▸ Work to complete
Locate each line of the material that contains "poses", then return it.

▸ Data provided

***

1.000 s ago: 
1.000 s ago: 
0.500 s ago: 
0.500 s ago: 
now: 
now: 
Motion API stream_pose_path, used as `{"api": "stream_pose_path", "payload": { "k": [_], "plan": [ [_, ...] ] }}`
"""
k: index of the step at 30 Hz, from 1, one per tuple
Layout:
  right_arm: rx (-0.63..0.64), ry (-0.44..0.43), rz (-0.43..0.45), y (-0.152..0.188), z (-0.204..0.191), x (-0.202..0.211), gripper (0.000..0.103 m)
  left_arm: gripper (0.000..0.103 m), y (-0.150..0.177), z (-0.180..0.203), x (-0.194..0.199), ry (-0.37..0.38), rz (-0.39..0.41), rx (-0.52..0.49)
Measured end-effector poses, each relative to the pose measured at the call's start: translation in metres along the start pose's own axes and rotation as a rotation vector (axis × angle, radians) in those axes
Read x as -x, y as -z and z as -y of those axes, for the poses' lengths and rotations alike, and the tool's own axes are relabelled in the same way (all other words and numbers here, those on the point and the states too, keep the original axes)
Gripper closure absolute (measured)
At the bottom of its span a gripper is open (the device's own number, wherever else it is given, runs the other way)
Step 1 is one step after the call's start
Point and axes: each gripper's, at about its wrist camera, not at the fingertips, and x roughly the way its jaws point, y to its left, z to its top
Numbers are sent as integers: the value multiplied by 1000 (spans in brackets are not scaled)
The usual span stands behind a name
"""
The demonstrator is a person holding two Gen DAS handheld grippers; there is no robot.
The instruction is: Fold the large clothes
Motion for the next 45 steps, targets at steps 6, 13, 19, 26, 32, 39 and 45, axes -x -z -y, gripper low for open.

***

▸ Answer for this exercise
Measured end-effector poses, each relative to the pose measured at the call's start: translation in metres along the start pose's own axes and rotation as a rotation vector (axis × angle, radians) in those axes
Read x as -x, y as -z and z as -y of those axes, for the poses' lengths and rotations alike, and the tool's own axes are relabelled in the same way (all other words and numbers here, those on the point and the states too, keep the original axes)

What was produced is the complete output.